Provided data:
* * * * * * *

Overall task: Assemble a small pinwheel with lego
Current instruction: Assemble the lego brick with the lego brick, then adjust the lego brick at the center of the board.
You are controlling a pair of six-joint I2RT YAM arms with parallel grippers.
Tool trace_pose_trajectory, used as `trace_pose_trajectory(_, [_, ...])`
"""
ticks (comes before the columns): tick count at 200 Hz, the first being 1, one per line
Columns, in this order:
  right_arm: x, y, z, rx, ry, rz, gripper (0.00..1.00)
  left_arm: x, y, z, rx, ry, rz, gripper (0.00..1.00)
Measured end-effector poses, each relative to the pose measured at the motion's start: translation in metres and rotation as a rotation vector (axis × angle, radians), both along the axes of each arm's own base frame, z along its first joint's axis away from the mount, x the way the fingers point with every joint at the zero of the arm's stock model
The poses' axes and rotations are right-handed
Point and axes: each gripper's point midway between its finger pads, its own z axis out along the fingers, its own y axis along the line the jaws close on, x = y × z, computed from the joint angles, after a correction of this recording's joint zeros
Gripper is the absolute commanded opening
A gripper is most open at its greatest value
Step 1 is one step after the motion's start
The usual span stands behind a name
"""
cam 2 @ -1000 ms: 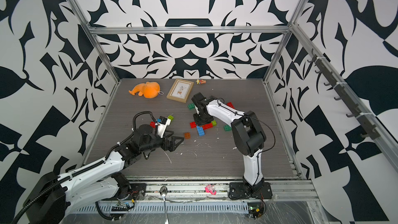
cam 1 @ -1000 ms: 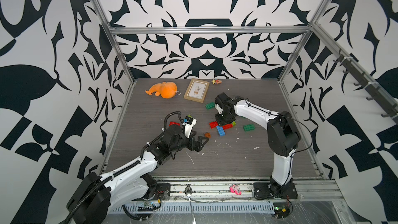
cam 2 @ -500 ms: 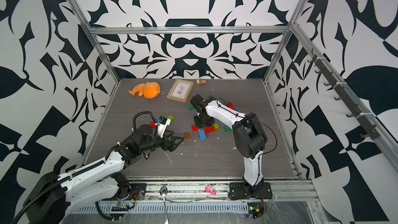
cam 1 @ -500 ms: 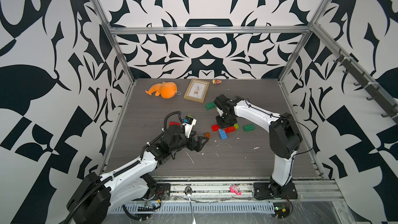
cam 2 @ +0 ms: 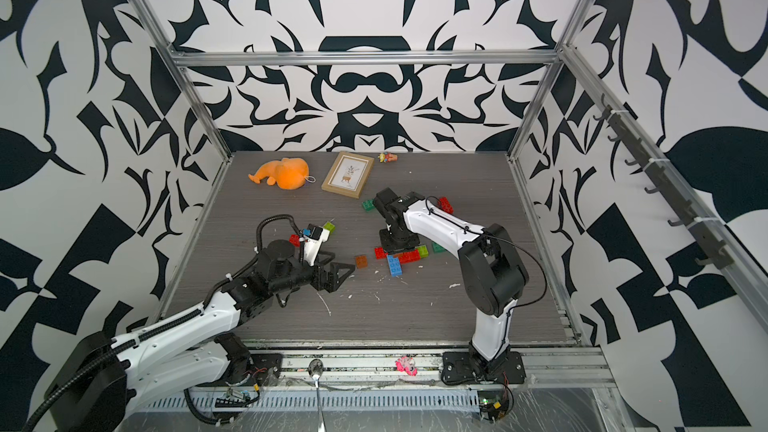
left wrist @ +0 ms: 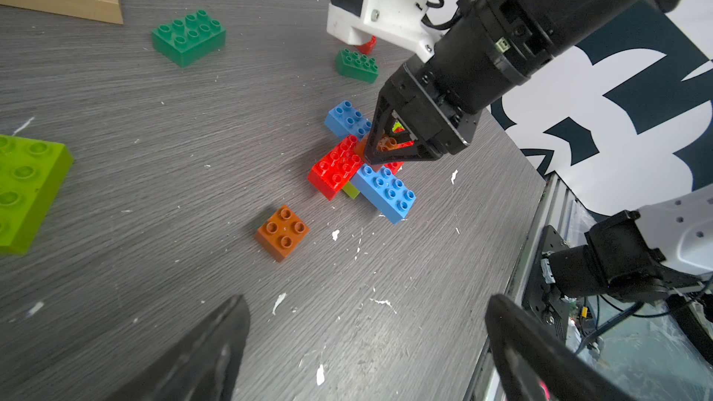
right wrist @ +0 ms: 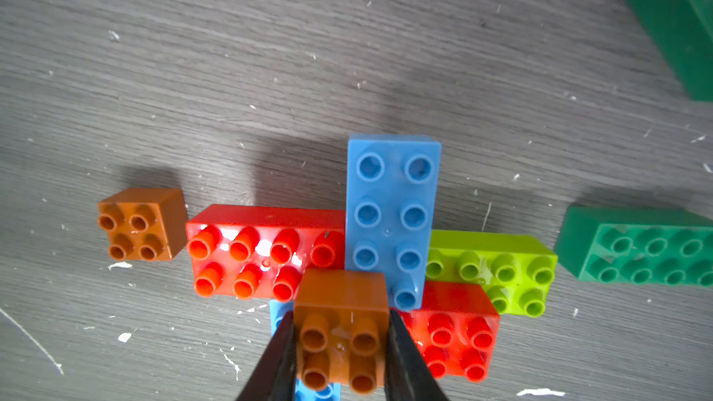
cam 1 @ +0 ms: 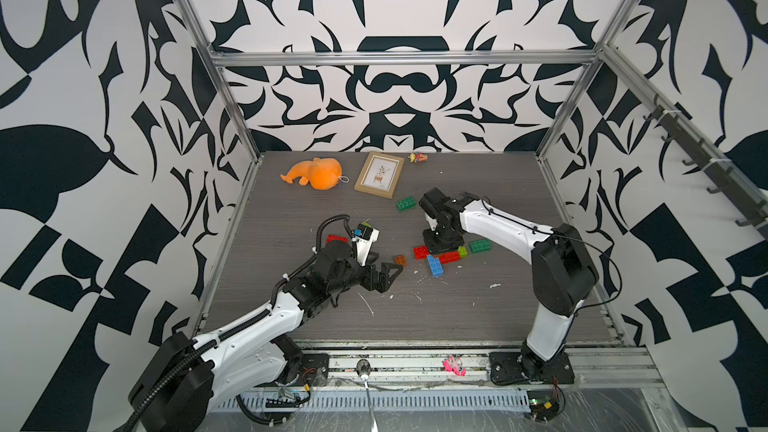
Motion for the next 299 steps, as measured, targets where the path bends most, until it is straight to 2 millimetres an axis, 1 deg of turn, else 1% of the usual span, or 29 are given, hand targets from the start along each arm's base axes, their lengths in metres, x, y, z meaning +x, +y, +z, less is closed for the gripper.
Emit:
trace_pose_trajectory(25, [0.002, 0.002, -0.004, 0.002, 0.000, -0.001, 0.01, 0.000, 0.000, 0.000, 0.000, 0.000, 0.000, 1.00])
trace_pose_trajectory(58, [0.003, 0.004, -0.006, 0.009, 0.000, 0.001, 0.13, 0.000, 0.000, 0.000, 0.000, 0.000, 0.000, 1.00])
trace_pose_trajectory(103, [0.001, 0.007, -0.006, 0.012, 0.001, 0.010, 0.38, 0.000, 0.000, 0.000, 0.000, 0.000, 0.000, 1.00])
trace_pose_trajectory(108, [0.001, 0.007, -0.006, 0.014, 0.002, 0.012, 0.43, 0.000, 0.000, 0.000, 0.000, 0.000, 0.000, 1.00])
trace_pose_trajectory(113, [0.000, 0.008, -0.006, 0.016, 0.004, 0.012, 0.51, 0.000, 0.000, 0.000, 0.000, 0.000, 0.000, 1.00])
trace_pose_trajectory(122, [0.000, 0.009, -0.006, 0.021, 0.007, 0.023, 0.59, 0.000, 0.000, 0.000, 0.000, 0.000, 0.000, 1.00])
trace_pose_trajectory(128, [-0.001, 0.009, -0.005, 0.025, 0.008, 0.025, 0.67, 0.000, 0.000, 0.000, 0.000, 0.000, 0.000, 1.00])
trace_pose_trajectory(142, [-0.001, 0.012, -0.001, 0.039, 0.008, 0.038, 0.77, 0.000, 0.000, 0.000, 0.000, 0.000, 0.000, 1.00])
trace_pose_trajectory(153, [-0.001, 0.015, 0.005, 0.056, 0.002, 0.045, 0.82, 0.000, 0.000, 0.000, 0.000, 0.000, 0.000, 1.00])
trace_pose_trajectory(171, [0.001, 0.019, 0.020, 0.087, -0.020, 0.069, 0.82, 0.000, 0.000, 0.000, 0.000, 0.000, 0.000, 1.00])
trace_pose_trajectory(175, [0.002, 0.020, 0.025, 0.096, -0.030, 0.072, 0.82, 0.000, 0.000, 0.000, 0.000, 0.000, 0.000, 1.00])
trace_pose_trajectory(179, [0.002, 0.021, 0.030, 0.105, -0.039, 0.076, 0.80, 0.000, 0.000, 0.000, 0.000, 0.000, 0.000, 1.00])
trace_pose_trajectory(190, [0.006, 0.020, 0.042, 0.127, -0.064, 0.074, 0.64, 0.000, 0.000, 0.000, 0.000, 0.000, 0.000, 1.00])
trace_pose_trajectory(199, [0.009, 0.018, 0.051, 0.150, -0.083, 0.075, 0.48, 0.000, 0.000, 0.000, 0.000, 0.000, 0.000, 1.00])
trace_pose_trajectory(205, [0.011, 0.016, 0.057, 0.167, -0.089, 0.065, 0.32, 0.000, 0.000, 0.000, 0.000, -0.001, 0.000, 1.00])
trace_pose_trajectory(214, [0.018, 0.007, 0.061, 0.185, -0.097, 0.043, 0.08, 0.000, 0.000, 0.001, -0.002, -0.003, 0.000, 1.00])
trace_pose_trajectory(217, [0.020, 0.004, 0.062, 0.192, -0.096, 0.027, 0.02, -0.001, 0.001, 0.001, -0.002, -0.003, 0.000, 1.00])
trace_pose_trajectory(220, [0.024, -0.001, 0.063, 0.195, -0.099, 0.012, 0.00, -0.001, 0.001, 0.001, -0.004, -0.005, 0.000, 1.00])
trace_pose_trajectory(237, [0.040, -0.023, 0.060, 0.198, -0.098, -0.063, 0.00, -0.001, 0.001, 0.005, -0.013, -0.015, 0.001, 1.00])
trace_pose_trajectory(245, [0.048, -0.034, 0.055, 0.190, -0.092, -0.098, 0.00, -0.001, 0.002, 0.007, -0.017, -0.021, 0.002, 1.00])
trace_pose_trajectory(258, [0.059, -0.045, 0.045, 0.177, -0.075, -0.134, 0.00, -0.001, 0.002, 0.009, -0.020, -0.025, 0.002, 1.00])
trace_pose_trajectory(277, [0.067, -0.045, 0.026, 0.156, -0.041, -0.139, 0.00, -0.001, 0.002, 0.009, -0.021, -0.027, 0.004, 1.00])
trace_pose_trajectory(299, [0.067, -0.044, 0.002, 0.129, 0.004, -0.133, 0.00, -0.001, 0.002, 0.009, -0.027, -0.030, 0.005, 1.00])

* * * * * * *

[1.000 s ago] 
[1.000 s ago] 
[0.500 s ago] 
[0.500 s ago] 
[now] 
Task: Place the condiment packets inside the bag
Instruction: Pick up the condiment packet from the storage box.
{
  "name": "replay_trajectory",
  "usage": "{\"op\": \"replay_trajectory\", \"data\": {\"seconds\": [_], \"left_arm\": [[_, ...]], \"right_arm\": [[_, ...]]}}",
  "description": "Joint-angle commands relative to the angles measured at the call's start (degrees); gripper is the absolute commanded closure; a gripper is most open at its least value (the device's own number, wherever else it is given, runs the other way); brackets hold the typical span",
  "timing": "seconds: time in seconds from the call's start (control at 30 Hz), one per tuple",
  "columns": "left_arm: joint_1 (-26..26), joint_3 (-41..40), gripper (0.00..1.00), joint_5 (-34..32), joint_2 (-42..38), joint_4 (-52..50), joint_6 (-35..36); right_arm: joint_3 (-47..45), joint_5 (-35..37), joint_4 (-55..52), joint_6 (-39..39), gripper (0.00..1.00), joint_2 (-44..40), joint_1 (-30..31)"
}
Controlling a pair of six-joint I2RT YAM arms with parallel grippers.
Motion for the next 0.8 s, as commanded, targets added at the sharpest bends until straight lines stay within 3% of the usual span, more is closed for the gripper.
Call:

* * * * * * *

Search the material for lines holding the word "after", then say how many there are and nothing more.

2